|Simón Bolívar by José Gil Castro. Caracas Federal palace, Venezuela.|
Who was Simón Bolívar ?
Society must be constitutionally founded on the basis of absolute equality before the law and the exercise of justice which never yields to birth or fortune, recognizing only virtue and merit. Throughout his life, Simón Bolívar sought to translate this principle into action.
Born in Caracas, on the South American continent, in 1783, he was the worthy descendant of a line of progressive thinkers whose ideas he shaped into a whole.
Defender of emancipation from colonialism, and standard-bearer of democratic independence, for 15 years he fought on several fronts (political, military and philosophical), liberated Venezuela, Bolivia Colombia, Ecuador and Peru and so affirmed the legitimate need for new sovereign national entities within an independent America.
In 1808, after seven years of intense intellectual training in Europe, he turned to politics and drew up his first great manifesto, the Cartagena Manifesto, in 1812: Our own disunity, not Spanish arms, made slaves of us.
In 1813, he was acclaimed and later ‘officially’proclaimed in Caracas, the Liberator, a title which he strove to merit by working for the unity, cohesion and fraternity of newly liberated nations: We still have to lay the foundations of the social pact which will make this world a nation of republics. This was a prophetic vision of the establishment of a new balance in the world. With the passage of the centuries, perhaps a single nation - the federal nation - may cover the whole world.
Simón Bolívar realized that his fight could only be successful if it was based on the hopes of all the social classes and communities making up Latin American society: Creoles, mestizos, Indians and Blacks. He decreed freedom for slaves, the distribution of land to Indians and free access to justice; he praised differences and encouraged immigration without racial distinction of any kind. Different blood flows in the veins of our fellow citizens; let us mix it to make it one.
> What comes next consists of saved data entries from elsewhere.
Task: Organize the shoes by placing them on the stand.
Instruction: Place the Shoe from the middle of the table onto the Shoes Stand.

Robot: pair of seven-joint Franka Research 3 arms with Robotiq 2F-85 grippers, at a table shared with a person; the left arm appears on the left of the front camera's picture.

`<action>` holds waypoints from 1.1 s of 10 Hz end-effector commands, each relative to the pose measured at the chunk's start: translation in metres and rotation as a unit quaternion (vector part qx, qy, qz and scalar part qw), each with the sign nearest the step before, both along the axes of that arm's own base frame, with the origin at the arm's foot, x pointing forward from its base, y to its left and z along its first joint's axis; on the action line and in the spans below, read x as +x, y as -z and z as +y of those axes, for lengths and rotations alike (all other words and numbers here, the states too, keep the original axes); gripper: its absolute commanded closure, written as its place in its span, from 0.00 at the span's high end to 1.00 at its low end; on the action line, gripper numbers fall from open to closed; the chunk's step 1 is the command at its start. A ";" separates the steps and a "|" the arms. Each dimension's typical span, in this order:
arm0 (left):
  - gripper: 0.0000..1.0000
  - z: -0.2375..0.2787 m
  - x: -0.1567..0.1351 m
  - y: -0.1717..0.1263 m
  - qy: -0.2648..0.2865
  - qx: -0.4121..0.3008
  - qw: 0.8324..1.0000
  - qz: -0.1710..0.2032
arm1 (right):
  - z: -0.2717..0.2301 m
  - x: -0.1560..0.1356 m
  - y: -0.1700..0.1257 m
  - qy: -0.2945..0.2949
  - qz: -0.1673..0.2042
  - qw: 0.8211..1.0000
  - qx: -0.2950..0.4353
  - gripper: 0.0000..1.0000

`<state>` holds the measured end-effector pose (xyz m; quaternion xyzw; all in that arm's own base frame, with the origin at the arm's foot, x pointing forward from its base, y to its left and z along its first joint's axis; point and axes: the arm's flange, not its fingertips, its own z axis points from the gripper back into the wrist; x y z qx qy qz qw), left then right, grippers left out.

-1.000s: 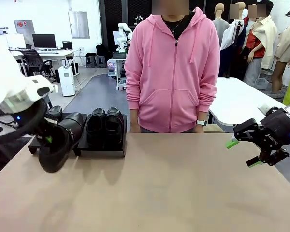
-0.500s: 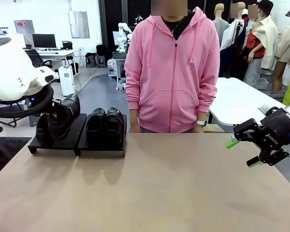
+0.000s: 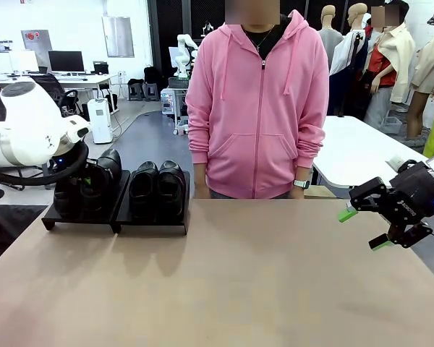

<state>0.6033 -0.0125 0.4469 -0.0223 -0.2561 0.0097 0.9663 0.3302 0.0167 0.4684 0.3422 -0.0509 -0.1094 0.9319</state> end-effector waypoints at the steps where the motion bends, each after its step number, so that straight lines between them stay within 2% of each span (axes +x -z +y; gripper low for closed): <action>1: 0.00 0.001 0.005 -0.009 -0.005 -0.003 1.000 0.001 | 0.003 0.001 -0.001 0.001 0.000 1.000 0.011 1.00; 2: 0.00 0.000 0.006 -0.006 -0.004 -0.001 1.000 -0.004 | 0.003 0.001 -0.001 0.001 0.000 1.000 0.011 1.00; 3: 0.58 0.000 0.007 -0.005 -0.007 -0.002 1.000 -0.007 | 0.003 0.001 -0.001 0.001 0.000 1.000 0.011 1.00; 4: 1.00 -0.002 0.007 -0.004 -0.010 0.001 1.000 -0.010 | 0.003 0.001 -0.001 0.001 0.000 1.000 0.011 1.00; 6: 1.00 -0.003 -0.001 -0.008 -0.007 0.002 1.000 -0.019 | 0.003 0.001 -0.001 0.001 0.000 1.000 0.011 1.00; 8: 1.00 -0.010 -0.029 -0.028 0.009 0.006 0.999 -0.048 | 0.003 0.001 -0.001 0.001 0.000 1.000 0.011 1.00; 10: 1.00 -0.024 -0.086 -0.063 0.049 -0.012 0.998 -0.040 | 0.003 0.001 -0.001 0.001 0.000 1.000 0.011 1.00; 11: 1.00 -0.031 -0.130 -0.079 0.089 -0.025 0.996 0.005 | 0.003 0.001 -0.001 0.001 0.000 1.000 0.011 1.00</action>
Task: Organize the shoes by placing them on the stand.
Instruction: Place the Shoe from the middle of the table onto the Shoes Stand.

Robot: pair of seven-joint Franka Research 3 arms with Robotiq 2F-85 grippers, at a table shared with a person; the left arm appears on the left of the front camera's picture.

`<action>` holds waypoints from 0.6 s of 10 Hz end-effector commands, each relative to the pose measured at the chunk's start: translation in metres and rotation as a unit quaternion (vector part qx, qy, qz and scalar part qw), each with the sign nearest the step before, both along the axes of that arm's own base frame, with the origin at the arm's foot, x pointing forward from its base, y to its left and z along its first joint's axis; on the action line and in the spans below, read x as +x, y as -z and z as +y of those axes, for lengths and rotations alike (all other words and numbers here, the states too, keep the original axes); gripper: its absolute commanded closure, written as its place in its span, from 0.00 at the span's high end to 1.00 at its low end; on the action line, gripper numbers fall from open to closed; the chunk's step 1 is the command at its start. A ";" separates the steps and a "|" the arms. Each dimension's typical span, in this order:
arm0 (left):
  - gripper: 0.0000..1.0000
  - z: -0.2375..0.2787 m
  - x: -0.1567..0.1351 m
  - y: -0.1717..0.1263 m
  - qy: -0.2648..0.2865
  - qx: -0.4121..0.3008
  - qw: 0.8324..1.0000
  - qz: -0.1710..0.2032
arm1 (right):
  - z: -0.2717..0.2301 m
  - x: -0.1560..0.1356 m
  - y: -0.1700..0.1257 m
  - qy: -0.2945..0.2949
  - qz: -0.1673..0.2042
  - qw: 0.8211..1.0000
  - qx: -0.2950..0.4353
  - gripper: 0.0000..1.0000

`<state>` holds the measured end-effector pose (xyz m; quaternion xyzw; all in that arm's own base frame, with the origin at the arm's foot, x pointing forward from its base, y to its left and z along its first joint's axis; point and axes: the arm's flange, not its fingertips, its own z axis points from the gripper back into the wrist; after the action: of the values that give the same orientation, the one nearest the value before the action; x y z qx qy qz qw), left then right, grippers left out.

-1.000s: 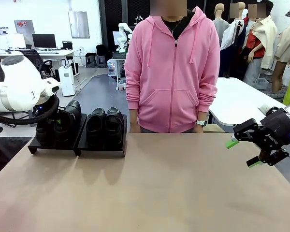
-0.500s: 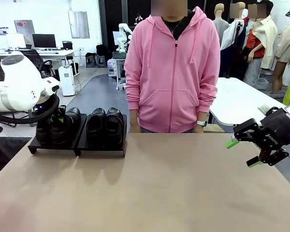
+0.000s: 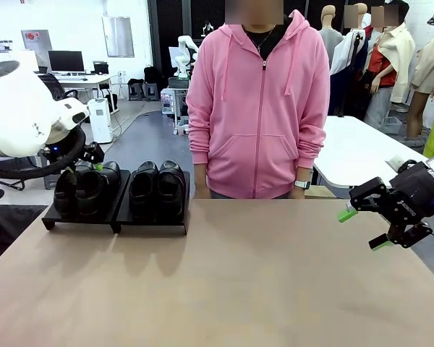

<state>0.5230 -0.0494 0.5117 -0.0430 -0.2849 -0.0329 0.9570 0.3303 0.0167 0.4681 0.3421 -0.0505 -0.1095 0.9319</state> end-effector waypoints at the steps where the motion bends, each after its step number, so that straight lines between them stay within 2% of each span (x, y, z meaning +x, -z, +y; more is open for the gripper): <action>1: 1.00 0.003 -0.087 -0.021 0.076 -0.025 0.994 0.080 | 0.003 0.001 -0.001 0.001 -0.001 1.000 0.011 1.00; 2: 1.00 0.001 -0.122 -0.025 0.135 -0.071 0.982 0.107 | 0.003 0.001 -0.001 0.001 -0.001 1.000 0.011 1.00; 3: 1.00 -0.003 -0.158 -0.027 0.183 -0.115 0.971 0.104 | 0.003 0.001 -0.001 0.001 -0.001 1.000 0.011 1.00; 4: 1.00 -0.004 -0.187 -0.022 0.174 -0.154 0.968 0.095 | 0.003 0.001 -0.001 0.001 -0.001 1.000 0.011 1.00; 5: 1.00 0.001 -0.205 -0.012 0.166 -0.170 0.968 0.078 | 0.003 0.001 -0.001 0.001 -0.001 1.000 0.011 1.00; 6: 1.00 0.014 -0.206 0.000 0.184 -0.215 0.956 0.072 | 0.003 0.001 -0.001 0.001 -0.001 1.000 0.011 1.00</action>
<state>0.3132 -0.0544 0.5265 -0.2696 -0.1893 -0.1502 0.9321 0.3302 0.0168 0.4681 0.3421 -0.0504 -0.1095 0.9319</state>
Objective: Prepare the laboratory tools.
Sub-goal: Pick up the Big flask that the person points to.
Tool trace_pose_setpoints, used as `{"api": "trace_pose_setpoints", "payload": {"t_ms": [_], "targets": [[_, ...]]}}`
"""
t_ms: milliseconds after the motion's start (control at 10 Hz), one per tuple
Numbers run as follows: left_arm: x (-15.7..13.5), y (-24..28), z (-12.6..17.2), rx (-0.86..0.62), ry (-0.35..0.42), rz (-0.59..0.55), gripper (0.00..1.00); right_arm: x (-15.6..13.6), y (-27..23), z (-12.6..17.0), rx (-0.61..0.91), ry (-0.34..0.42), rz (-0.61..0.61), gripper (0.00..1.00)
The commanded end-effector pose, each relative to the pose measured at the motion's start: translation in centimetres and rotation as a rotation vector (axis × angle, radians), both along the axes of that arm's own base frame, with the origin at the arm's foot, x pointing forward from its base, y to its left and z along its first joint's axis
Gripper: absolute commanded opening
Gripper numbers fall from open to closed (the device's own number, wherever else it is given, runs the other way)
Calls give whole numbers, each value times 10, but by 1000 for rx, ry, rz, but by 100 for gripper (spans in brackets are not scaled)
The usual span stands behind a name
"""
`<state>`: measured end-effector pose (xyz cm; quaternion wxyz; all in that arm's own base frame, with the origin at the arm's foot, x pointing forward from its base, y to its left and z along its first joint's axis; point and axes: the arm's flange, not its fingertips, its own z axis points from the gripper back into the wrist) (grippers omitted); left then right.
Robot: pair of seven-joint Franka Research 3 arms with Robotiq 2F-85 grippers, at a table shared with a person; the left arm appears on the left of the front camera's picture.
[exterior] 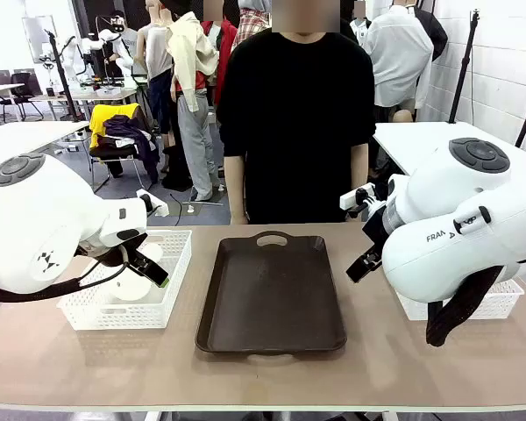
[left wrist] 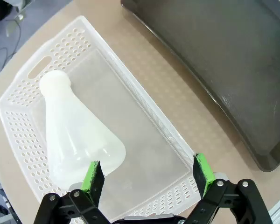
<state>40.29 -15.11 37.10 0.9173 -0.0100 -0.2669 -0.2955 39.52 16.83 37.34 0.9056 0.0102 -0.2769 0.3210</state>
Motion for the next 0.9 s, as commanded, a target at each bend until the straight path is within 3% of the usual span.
{"api": "trace_pose_setpoints", "payload": {"t_ms": [0, 800], "targets": [[0, 0, 0, 0, 0, 0, 100, 0, 0, 0, 0, 0, 0, 100], [0, 0, 0, 0, 0, 0, 100, 0, 0, 0, 0, 0, 0, 100]]}}
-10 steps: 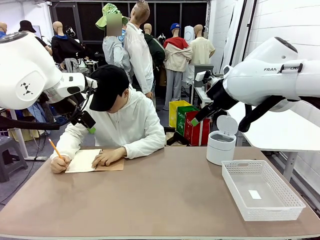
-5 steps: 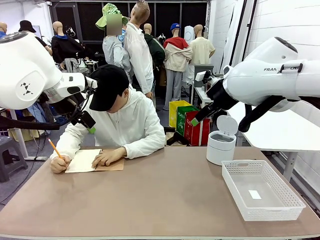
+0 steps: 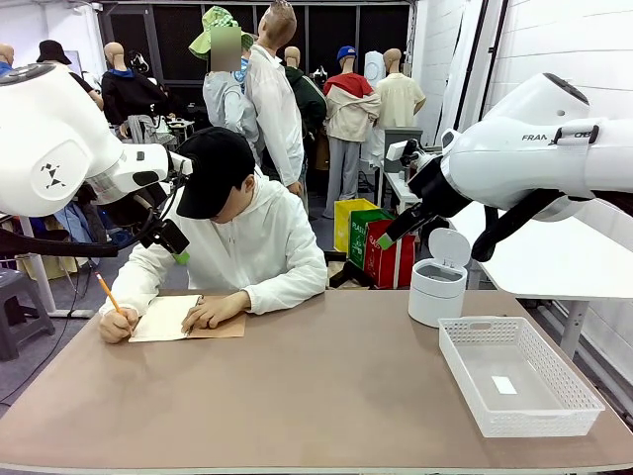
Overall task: Sort the paper based on its condition.
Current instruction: If a person hands you a paper, place it in the Organizing basket , and if it's crumpled, put it in the Trash can.
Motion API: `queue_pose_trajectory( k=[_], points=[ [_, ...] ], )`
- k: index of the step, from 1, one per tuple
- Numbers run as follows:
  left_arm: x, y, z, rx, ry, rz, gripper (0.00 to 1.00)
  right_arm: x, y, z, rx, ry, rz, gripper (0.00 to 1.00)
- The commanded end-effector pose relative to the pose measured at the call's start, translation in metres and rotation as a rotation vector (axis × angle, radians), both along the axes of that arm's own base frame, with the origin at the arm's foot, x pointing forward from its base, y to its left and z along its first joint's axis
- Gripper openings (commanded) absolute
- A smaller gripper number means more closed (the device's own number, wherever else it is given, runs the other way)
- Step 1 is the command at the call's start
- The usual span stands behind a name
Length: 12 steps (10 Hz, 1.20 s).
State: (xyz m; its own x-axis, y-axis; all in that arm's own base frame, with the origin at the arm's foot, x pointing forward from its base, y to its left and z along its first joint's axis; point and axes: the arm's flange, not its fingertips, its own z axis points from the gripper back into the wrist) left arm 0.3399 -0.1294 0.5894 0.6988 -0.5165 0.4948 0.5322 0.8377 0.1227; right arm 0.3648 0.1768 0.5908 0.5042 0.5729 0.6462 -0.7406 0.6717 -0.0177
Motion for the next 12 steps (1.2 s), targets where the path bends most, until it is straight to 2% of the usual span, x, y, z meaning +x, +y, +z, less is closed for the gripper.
queue_pose_trajectory(
  k=[1,12],
  points=[
    [-0.0001,0.0009,0.0009,0.001,-0.003,-0.003,1.0,0.0001,0.0005,-0.0006,0.005,0.004,0.004,1.0],
    [-0.0001,0.0009,0.0009,0.001,-0.003,-0.003,1.0,0.0001,0.0005,-0.0006,0.005,0.004,0.004,1.0]
  ],
)
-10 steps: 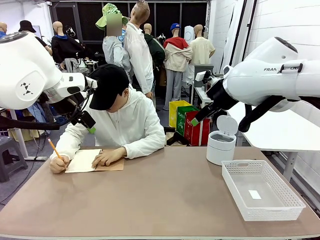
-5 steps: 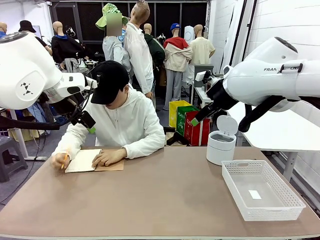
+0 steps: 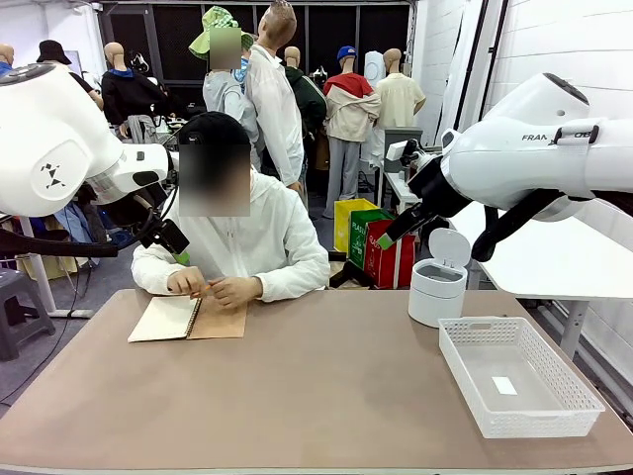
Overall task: Sort the paper based on its condition.
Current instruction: If a person hands you a paper, place it in the Organizing basket , and if it's crumpled, put it in the Trash can.
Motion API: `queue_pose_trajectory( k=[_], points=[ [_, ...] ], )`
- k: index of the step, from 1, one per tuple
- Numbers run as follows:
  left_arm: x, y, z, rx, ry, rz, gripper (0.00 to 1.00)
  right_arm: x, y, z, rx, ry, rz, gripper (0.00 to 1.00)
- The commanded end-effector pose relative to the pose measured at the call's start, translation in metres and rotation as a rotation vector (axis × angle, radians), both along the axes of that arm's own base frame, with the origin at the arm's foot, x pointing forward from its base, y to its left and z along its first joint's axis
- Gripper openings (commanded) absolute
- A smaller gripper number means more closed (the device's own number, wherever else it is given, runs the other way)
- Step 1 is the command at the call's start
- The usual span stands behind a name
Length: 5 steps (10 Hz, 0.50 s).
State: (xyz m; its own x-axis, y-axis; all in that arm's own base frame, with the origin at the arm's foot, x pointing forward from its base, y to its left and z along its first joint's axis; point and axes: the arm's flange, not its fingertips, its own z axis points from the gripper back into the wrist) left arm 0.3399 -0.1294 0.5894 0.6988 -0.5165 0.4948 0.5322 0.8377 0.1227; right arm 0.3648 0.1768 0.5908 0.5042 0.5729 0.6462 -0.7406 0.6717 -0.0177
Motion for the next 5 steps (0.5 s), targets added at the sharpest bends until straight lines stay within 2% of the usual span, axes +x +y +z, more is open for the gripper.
queue_pose_trajectory(
  k=[1,5],
  points=[
    [-0.0001,0.0009,0.0009,0.001,-0.003,-0.003,1.0,0.0001,0.0005,-0.0006,0.005,0.004,0.004,1.0],
    [-0.0001,0.0009,0.0009,0.001,-0.003,-0.003,1.0,0.0001,0.0005,-0.0006,0.005,0.004,0.004,1.0]
  ],
)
Aware of the vulnerability of these new republics, he paid special attention to education, science and culture as inseparable from the defence of freedom. The government’s first duty is to provide education for the people.
Since he preferred civilian to military status, Simón Bolívar retained supreme power on only two occasions, as President.
In 1830 he finally gave up the presidency, and died on his way to exile in Santa Marta (Colombia), crowned with the glory of his convictions: Let us take wing to avenge the dead, bring back life to the dying, give independence to the oppressed and freedom to all.